5e jour de violences en Nouvelle-Calédonie : Des incendies, des difficultés à se soigner et à se nourrir

Au 5e jour de violences sur le Caillou, Louis Le Franc note, du fait de l'état d'urgence, une “situation plus calme et apaisée dans le grand Nouméa”, a indiqué le représentant de l'État lors de son point presse de ce vendredi matin.
Toutefois, “trois policiers ont été blessés par balles à Nouméa, lors d’une tentative de pillage d’une armurerie", indique le haut-commissaire. À Kouaoua, les centres miniers ont été attaqués et vandalisés. La serpentine qui transporte le minerai de nickel est en feu. Une école et de deux entreprises ont également été incendiées. La situation reste encore tendue dans certains quartiers. "Ce sont des zones où il y a plusieurs centaines d’émeutiers, qui attendent le contact avec les forces de l’ordre", assure le haut-commissaire.

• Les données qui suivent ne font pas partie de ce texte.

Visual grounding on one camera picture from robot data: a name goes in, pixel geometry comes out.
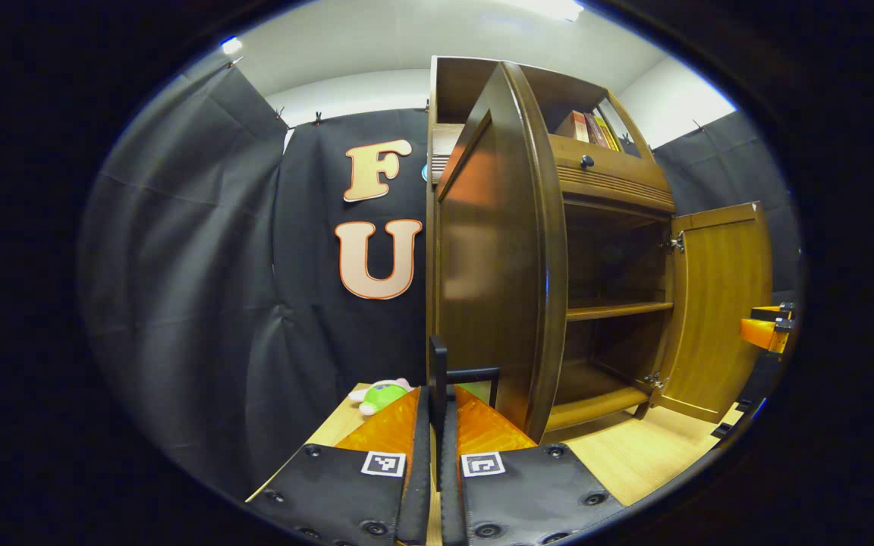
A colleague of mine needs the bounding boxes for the wooden drawer with black knob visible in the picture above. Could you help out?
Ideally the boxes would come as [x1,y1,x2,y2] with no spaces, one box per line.
[429,125,677,213]

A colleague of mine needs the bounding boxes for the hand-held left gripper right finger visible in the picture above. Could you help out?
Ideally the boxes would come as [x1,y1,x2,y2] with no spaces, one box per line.
[439,383,627,546]

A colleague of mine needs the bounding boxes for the yellow book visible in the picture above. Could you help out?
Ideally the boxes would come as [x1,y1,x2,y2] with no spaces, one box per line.
[596,112,621,152]

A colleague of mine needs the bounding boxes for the green and white plush toy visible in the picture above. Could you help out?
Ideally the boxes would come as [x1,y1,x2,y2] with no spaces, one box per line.
[347,378,415,416]

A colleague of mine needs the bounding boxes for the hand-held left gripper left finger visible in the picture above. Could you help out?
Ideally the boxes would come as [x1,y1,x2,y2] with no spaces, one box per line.
[246,385,432,546]

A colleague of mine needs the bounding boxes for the wooden double-door shoe cabinet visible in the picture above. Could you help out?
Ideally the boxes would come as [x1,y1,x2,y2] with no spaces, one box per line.
[426,55,677,433]

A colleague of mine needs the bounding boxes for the ceiling light panel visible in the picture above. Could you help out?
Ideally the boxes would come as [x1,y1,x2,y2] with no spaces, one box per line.
[513,0,586,22]

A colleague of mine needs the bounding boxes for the wooden cabinet door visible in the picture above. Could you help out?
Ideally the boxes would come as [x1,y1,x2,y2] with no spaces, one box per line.
[428,61,568,444]
[653,201,774,424]

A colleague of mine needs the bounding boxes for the beige and orange book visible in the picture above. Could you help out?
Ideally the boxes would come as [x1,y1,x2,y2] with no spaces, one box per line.
[555,110,591,143]

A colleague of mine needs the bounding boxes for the black backdrop cloth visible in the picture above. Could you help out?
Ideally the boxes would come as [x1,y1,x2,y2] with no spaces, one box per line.
[79,57,802,501]

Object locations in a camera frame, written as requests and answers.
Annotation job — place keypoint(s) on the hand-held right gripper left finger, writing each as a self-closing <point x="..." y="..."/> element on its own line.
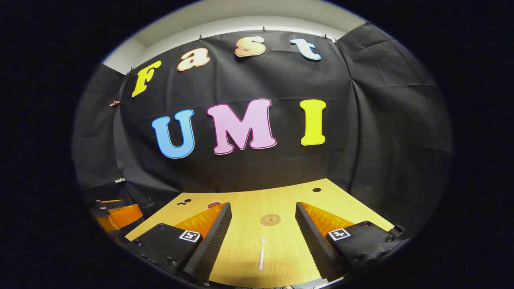
<point x="215" y="241"/>

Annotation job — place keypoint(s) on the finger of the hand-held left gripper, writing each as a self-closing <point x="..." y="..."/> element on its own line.
<point x="122" y="216"/>
<point x="112" y="205"/>

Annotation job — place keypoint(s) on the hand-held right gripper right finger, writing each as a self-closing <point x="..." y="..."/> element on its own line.
<point x="311" y="237"/>

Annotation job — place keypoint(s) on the round wooden coaster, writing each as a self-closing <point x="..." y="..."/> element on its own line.
<point x="270" y="219"/>

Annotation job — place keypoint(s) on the pale pink toothbrush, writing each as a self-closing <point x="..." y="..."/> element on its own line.
<point x="261" y="255"/>

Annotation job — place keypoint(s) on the wooden desktop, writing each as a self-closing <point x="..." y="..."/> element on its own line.
<point x="261" y="200"/>

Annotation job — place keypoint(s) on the red backdrop clip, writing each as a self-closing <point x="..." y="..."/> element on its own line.
<point x="114" y="103"/>

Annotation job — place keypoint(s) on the black backdrop cloth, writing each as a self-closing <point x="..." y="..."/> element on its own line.
<point x="261" y="80"/>

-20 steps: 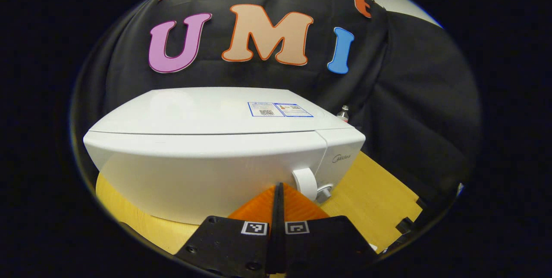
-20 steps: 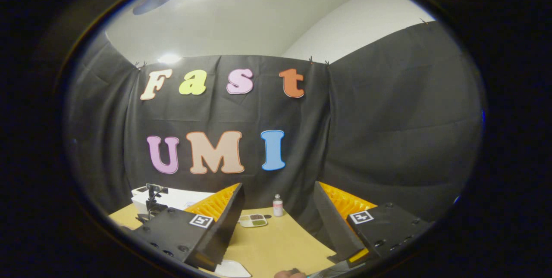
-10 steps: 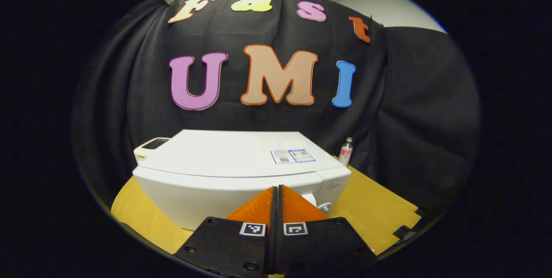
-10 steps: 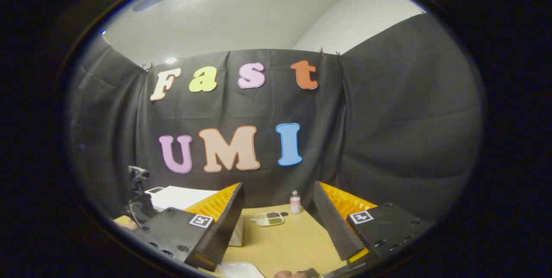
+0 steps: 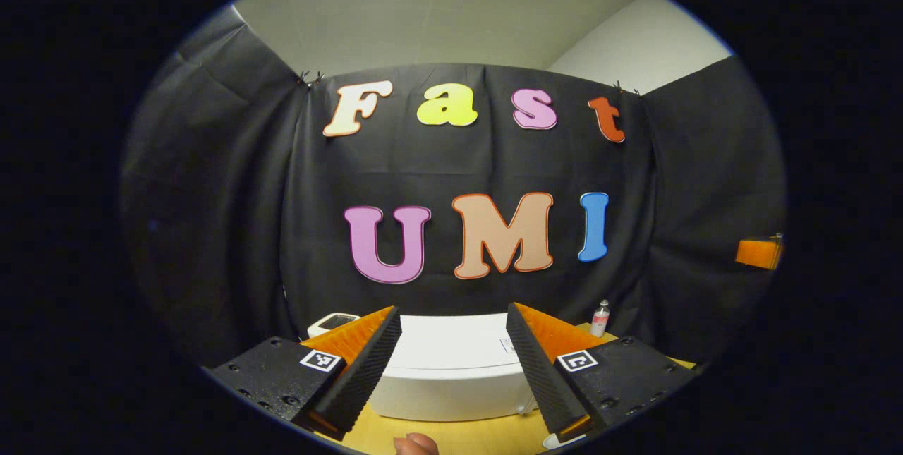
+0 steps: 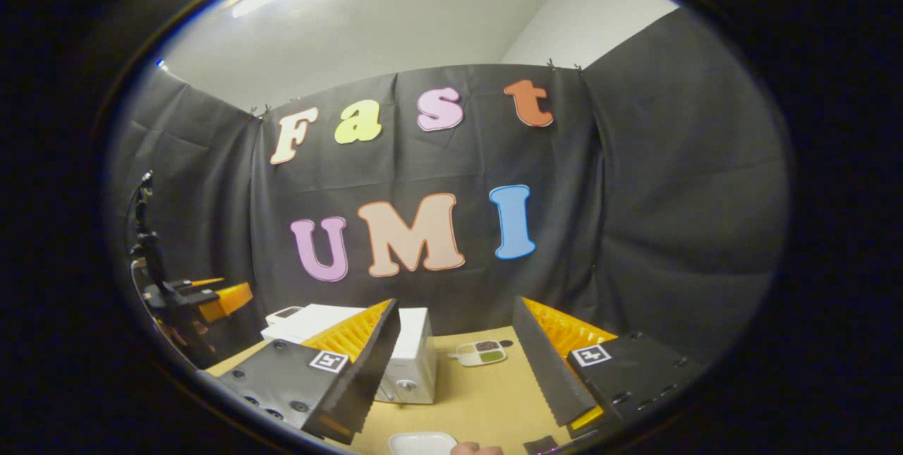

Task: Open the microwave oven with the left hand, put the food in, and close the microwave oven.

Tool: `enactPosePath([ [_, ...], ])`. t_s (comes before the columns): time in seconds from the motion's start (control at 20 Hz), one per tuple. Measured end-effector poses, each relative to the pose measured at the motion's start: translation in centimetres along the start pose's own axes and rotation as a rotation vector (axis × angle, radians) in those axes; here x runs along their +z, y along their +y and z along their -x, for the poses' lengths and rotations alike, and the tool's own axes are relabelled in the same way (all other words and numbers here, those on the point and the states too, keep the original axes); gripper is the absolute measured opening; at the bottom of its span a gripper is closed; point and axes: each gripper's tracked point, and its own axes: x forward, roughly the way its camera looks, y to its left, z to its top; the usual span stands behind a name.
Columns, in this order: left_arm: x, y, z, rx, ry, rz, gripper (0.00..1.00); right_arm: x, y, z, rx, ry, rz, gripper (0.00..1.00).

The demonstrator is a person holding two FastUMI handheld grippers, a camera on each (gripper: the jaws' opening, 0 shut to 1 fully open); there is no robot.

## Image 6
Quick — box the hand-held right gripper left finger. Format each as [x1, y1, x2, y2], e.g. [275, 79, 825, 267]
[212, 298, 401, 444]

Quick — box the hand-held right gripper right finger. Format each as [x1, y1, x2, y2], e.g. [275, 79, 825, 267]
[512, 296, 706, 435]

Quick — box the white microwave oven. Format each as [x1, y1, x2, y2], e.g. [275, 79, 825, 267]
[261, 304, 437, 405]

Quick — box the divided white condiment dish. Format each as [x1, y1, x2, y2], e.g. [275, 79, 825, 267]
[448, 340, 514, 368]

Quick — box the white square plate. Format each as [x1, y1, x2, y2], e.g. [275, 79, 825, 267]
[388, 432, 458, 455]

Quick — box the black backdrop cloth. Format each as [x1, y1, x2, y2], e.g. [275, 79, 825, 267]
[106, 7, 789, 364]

Depuis le début des violences, 5 personnes sont décédées. Deux gendarmes, dont un de manière accidentelle, et trois kanaks ont trouvé la mort. Une personne suspectée d'être impliquée dans la mort de deux kanaks s’est rendue, indique le Monde.
Alors que les renforts massifs de sécurité intérieure sont en partie arrivés, les autorités ont pour priorité de sécuriser les accès aux services de santé.
Les incendies de commerces et supermarchés rendent de plus en plus difficiles également l'accès à la nourriture. Une chaine de solidarité s'est mise en place dans laquelle “chacun donne ce qu’il peut à celui qui en a besoin”, a indiqué une Réunionnaise installée sur place.
Dans un communiqué, la CCAT a déploré la perte de vies, “celles de nos jeunes assassinés par les milices cautionnées par l’État et les responsables non-indépendantistes, et celle du jeune gendarme", relaye Nouvelle-Calédonie la 1ère." Face à l’entêtement de l’État à vouloir imposer la modification de la Constitution, nous dénonçons l’irresponsabilité de l’État et nous le tenons pour responsable des pertes de vies humaines, des exactions et des saccages du tissu économique du pays", a également pointé la CCAT qui demande dans le même temps "un temps d’apaisement pour enrayer l’escalade de la violence."